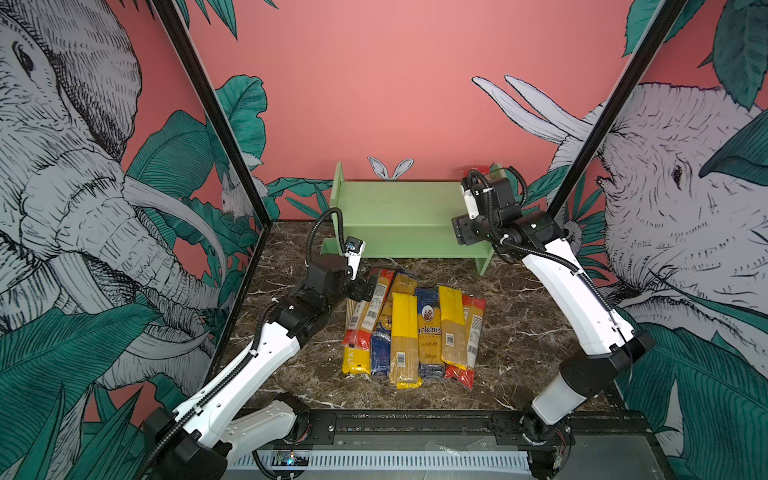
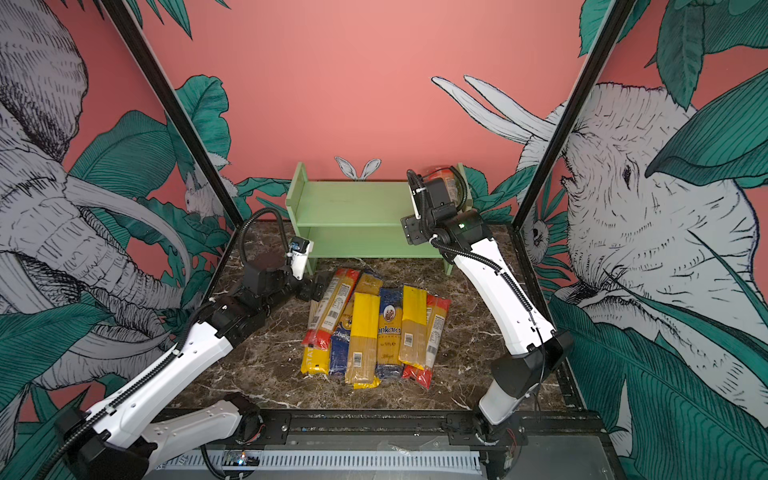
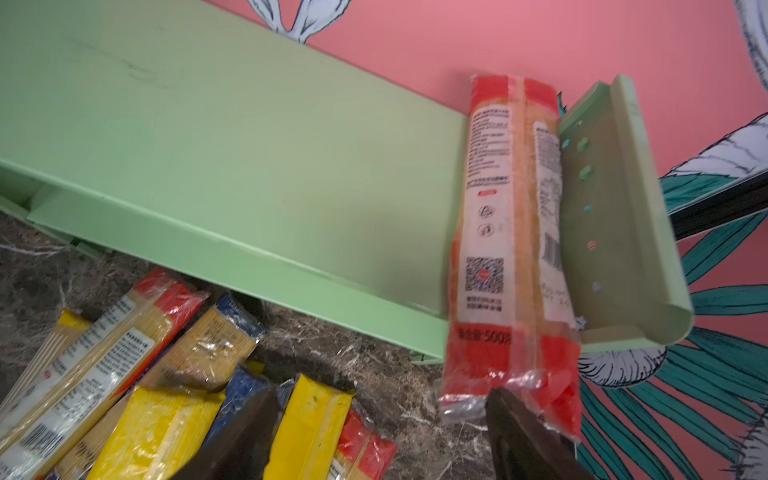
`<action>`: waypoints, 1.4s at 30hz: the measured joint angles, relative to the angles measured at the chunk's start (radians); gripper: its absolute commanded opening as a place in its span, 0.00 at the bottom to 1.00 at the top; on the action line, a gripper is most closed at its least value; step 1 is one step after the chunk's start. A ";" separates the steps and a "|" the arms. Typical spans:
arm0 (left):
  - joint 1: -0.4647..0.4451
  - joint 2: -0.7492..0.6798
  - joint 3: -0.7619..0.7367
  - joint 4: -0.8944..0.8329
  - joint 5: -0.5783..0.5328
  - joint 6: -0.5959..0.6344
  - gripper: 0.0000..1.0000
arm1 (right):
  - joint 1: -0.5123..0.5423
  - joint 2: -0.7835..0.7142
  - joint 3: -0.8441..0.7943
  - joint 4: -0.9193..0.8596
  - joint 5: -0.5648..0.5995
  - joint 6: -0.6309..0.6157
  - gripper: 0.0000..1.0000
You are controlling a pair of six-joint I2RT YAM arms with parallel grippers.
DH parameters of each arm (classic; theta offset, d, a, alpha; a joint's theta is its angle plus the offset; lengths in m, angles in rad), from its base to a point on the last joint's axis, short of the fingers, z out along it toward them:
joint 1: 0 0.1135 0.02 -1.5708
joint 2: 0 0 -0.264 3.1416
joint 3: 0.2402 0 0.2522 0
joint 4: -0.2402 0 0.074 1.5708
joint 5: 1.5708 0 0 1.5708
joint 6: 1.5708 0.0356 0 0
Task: Place and organize the pasta boxes and bags onto the shelf
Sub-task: 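Move the right gripper back down and grasp the yellow spaghetti pack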
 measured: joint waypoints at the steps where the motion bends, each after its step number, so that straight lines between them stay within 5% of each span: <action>1: 0.000 -0.014 -0.009 -0.007 -0.003 -0.006 0.95 | 0.008 -0.013 -0.024 -0.002 -0.010 0.015 0.78; 14: 0.000 -0.136 -0.107 -0.109 -0.037 -0.090 0.95 | 0.090 -0.183 -0.433 -0.025 -0.118 0.218 0.80; 17: 0.000 -0.137 -0.116 -0.111 -0.035 -0.105 0.95 | 0.092 -0.214 -0.549 -0.018 -0.150 0.253 0.89; 24: -0.004 -0.076 -0.133 -0.092 0.008 -0.133 0.95 | 0.092 -0.236 -0.792 0.046 -0.249 0.332 0.90; 42: -0.011 0.041 -0.130 -0.039 0.089 -0.121 0.94 | 0.092 -0.183 -1.067 0.278 -0.430 0.470 0.92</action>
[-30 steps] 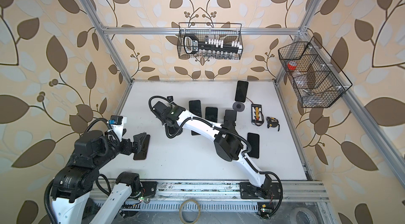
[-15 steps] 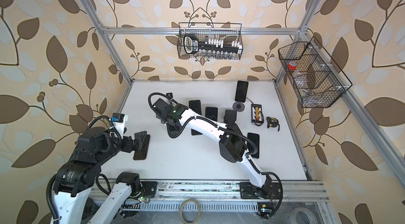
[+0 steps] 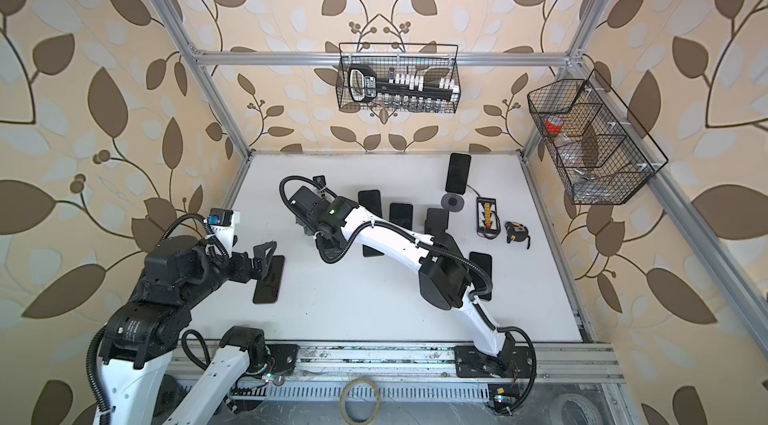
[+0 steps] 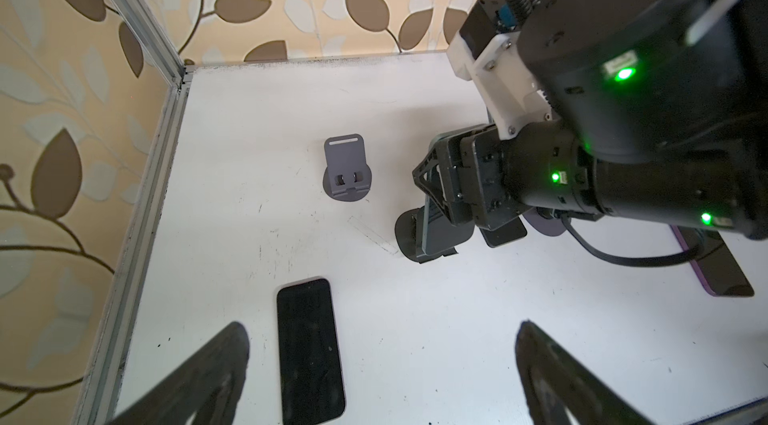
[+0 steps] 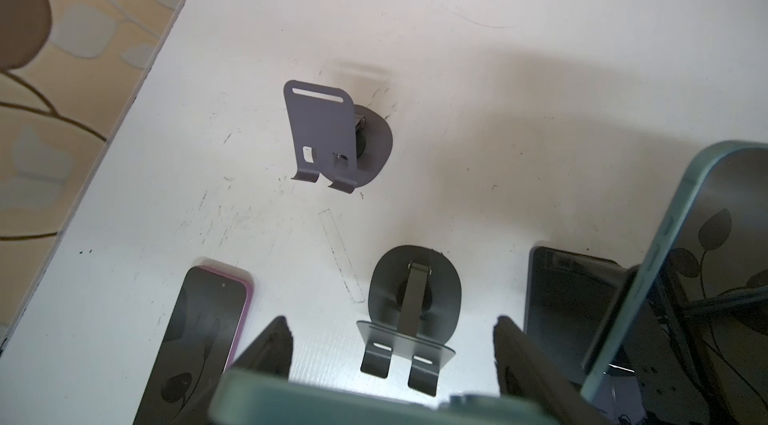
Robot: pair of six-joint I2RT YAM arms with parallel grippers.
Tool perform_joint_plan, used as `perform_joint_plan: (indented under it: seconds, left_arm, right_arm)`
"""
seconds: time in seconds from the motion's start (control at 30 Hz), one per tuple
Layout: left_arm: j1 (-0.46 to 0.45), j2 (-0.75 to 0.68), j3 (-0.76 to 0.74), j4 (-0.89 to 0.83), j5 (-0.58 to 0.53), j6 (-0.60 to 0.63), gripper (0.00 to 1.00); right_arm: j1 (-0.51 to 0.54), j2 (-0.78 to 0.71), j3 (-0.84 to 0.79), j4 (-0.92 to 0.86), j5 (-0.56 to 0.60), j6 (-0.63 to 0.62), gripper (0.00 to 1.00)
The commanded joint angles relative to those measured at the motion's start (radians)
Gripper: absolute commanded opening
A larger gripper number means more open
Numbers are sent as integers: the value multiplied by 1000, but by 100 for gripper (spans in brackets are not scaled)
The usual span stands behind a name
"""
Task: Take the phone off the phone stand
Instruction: 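Close the right gripper on the green-edged phone and lift it off the stand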
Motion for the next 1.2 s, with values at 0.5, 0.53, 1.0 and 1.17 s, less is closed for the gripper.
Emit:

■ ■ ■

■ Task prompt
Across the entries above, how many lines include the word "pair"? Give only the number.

■ Solved exercise
2